HL: Les dirigeants européens ont essayé d’apporter une réponse commune face à la politique américaine. La Commission européenne va activer demain vendredi la loi de blocage. Une loi qui permet de protéger les entreprises européennes.

AG: Le leader populiste néerlandais Geert Wilders devant la justice ce jeudi pour son procès en appelle pour discrimination.

HL: Le député d’extrême droit avait été reconnu coupable de discrimination en 2016 pour avoir promis, lors d’un rassemblement électoral en 2014, « moins de Marocains » aux Pays-Bas. Le chef d’accusation d’incitation à la haine n’avait en revanche pas été retenu en première instance « faute de preuves » avaient dit les juges, la défense et le parquet avaient en tout cas fait appel. L’allié de Marine Le Pen, connu pour ses positions anti-islam, ne va en tout cas pas changer sa stratégie. Anissa El Jabri.

Et bis repetita. Ce jeudi à l’ouverture du procès c’est l’avocat du leader du parti pour la liberté qui s’exprime en son nom. Comme lors des 3 semaines d’audience en première instance. Geert Wilders n’a pas l’intention de s’intéresser aux débats… déclaration du député d’extrême droite au quotidien populaire « de telegraaf » : « J’ai déjà vécu tout ça". Lors du précédent procès, c’est sur le réseau social twitter.

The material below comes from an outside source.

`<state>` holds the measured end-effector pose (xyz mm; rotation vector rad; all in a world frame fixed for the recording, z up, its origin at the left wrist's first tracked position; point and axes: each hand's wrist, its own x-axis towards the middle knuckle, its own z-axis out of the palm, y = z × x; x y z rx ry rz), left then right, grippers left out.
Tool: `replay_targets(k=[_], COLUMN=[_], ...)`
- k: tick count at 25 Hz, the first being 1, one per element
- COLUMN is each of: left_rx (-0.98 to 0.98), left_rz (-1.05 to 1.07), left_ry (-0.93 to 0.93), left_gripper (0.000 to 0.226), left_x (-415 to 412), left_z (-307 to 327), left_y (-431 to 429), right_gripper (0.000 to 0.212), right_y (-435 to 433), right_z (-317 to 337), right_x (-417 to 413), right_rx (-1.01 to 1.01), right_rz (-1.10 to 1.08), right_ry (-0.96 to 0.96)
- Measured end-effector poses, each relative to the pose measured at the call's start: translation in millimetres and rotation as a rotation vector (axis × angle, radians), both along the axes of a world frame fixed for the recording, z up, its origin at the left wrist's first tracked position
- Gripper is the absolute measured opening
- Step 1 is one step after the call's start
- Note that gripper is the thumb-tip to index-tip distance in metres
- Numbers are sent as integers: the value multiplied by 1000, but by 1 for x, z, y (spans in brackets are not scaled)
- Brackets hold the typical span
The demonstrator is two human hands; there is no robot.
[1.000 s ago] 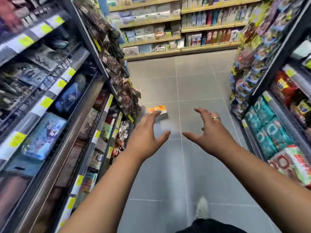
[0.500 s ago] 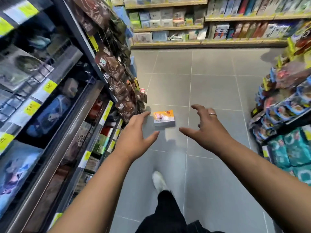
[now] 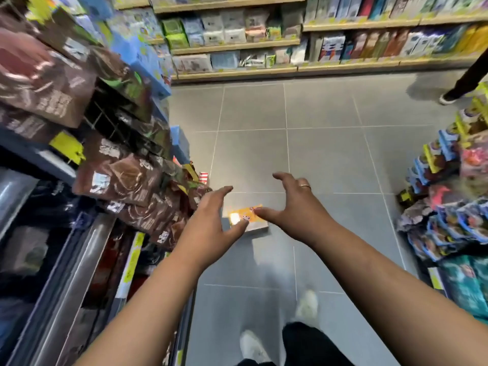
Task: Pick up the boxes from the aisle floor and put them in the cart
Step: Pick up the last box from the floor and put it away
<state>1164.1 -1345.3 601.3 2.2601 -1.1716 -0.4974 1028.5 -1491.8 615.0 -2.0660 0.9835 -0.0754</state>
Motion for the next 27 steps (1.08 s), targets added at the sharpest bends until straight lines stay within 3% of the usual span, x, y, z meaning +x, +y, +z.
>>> replay_targets(k=[7, 10, 15, 22, 27], left_rx=[157, 240, 388, 471, 550], left_rz=[63, 145, 158, 222, 285], left_ry=[57, 119, 187, 157, 134], left_gripper=[76, 76, 86, 93, 109], left_x=[78, 117, 173, 226, 250], left_z=[-100, -173, -320, -605, -755], left_y=[-124, -145, -169, -195, -204], right_gripper=[84, 84, 91, 108, 118], right_y=[-134, -173, -207, -203, -219], right_z=[-98, -174, -342, -664, -801], right_x=[106, 143, 195, 246, 252], right_rx=[46, 62, 59, 39, -78], right_rz=[22, 23, 50, 183, 270], right_ry=[93, 135, 219, 382, 472])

Que le néerlandais s’était exprimé évoquant un « Procès politique » mené par un parquet « marionnette ». Geert Wilders pourtant condamné à aucune peine n’avait également qualifié le jugement de « complètement cinglé ». Un comportement et des propos qui avaient en tout cas renforcé sa popularité auprès de sa base électorale… c’est que le député controversé est un adepte des polémiques. Porteur aussi de propositions ancrées à l’extrême droite. Lors des législatives en 2017, il promettait si il accédait à la tête du gouvernement de procéder à la fermeture des mosquées et des écoles islamiques, confisquer les exemplaires du Coran, fermer les frontières du pays et interdire les migrants venant de pays musulmans. Geert Wilder avait au final recueilli 13% des voix, loin, très loin de la percée électorale attendue.

HL: Précisions signées Anissa El Jabri.

AG: RFI, il est 22h08 à Paris, l’actualité en France. Le gouvernement se délocalise en région un an après son entrée en fonction, l’équipe d’Édouard Philippe est en mission communication un peu partout dans le pays ce jeudi.

HL: L’objectif : expliquer les réformes et écouter les Français. Mais l’opération est risquée pour plusieurs ministres. C’est le cas d’Elisabeth Borne. La ministre des Transports a été confrontée à la grève des cheminots, des travailleurs du ferroviaire ce jeudi à Toulouse. Reportage sur place de Julien Chavanne.

Une visite de terrain, mais loin des gares et des trains. C’est le sur le terrain plus apaisé de l’aéronautique qu’Elisabeth Borne a choisi de consacrer sa délocalisation. Après l’École d’aviation, la ministre des Transports visite une usine de moteurs d’avion, juste à côté de l’aéroport de Toulouse. Une industrie qui se porte bien. Rien à voir avec le climat actuel à la SNCF. Mais le conflit social s’est invité dans ce déplacement. Une cinquantaine de manifestants de la CGT l’ont suivi toute la journée. Laurent St Supéry est cheminot. Il veut rencontrer la ministre. Il raconte n’avoir pas pu s’inscrire à la réunion organisée ce soir à la préfecture. Elisabeth Borne refuse toute idée. Pour ce débat très cadré avec Elisabeth Borne, ce soir derrière les hauts murs de la préfecture : une petite centaine de personnes, beaucoup de sympathisants, dont plusieurs Jeunes avec Macron. Julien Chavanne, Toulouse, RFI.

HL: Le sélectionneur Didier Deschamps a présenté la liste des 23 joueurs français qui joueront la coupe du monde de football en Russie cet été. Pas de surprise. Florian Thauvin et Nabil Fekir sont retenus, ainsi que Steven Nzonzi. Adrien Rabiot est suppléant, réserviste. Dimitri Payet qui s’est blessé hier en finale de Ligue Europa est quant à lui forfait, indisponible. C’est la fin de ce journal il est 22h10 ici à Paris.